However, leaving dnaseq: empty gives me an error when trying to call a dry-run with snakemake:

(scanneo2) quirze@login6:$ snakemake -np --cores 64 --local-cores 64 --software-deployment-method conda --rerun-incomplete --executor slurm --jobs 30
Traceback (most recent call last):
  File "/quirze/miniforge3/envs/scanneo2/lib/python3.12/site-packages/snakemake/cli.py", line 1898, in args_to_api
    dag_api = workflow_api.dag(
              ^^^^^^^^^^^^^^^^^
  File "/quirze/miniforge3/envs/scanneo2/lib/python3.12/site-packages/snakemake/api.py", line 326, in dag
    return DAGApi(
           ^^^^^^^
  File "<string>", line 6, in __init__
  File "/quirze/miniforge3/envs/scanneo2/lib/python3.12/site-packages/snakemake/api.py", line 436, in __post_init__
    self.workflow_api._workflow.dag_settings = self.dag_settings
    ^^^^^^^^^^^^^^^^^^^^^^^^^^^
  File "/quirze/miniforge3/envs/scanneo2/lib/python3.12/site-packages/snakemake/api.py", line 383, in _workflow
    workflow.include(
  File "/quirze/miniforge3/envs/scanneo2/lib/python3.12/site-packages/snakemake/workflow.py", line 1382, in include
    exec(compile(code, snakefile.get_path_or_uri(), "exec"), self.globals)
  File "/quirze/Projects/XXX/workflow/Snakefile", line 30, in <module>
  File "/quirze/miniforge3/envs/scanneo2/lib/python3.12/site-packages/snakemake/workflow.py", line 1382, in include
    exec(compile(code, snakefile.get_path_or_uri(), "exec"), self.globals)
  File "/quirze/Projects/XXX/workflow/rules/common.smk", line 126, in <module>
    config['data'] = data_structure(config['data'])

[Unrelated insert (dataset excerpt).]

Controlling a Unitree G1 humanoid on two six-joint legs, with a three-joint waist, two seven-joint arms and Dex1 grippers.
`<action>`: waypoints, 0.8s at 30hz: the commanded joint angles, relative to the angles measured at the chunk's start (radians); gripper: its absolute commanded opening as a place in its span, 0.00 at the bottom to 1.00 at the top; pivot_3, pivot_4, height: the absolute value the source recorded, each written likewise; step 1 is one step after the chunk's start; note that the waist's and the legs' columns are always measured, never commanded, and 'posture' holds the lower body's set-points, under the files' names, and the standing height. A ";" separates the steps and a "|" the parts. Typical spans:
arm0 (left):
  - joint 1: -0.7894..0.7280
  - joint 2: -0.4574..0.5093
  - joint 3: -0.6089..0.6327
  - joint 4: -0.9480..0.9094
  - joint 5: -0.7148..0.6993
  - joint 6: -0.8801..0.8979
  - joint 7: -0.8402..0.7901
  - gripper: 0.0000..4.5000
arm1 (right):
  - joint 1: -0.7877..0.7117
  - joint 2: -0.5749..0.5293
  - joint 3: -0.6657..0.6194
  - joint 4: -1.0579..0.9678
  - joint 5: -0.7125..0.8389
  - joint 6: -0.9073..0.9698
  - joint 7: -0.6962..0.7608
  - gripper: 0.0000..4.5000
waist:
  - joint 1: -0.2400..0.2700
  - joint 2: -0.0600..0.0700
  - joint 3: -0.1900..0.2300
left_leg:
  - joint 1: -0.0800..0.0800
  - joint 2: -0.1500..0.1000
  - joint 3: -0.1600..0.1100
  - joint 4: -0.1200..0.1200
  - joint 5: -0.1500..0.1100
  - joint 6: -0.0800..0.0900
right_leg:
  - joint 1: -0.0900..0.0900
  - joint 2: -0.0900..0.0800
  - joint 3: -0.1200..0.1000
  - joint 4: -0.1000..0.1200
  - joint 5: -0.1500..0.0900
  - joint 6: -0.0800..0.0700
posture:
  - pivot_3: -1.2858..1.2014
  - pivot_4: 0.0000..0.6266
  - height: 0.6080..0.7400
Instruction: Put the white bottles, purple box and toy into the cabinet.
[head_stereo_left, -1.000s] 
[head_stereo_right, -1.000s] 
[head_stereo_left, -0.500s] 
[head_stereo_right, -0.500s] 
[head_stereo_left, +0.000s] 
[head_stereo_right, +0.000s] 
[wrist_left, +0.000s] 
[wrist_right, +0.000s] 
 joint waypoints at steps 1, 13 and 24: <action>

                        ^^^^^^^^^^^^^^^^^^^^^^^^^^^^
  File "/quirze/Projects/XXX/workflow/rules/common.smk", line 8, in data_structure
    config['data']['dnaseq'], filetype, readtype  = handle_seqfiles(config['data']['dnaseq'])
                                                           ^^^^^^^^^^^^^^^^^^^^^^^^^^^^^^^^^^^
  File "/quirze/Projects/XXX/workflow/rules/common.smk", line 64, in handle_seqfiles
    return mod_seqdata, filetype[0], readtype[0]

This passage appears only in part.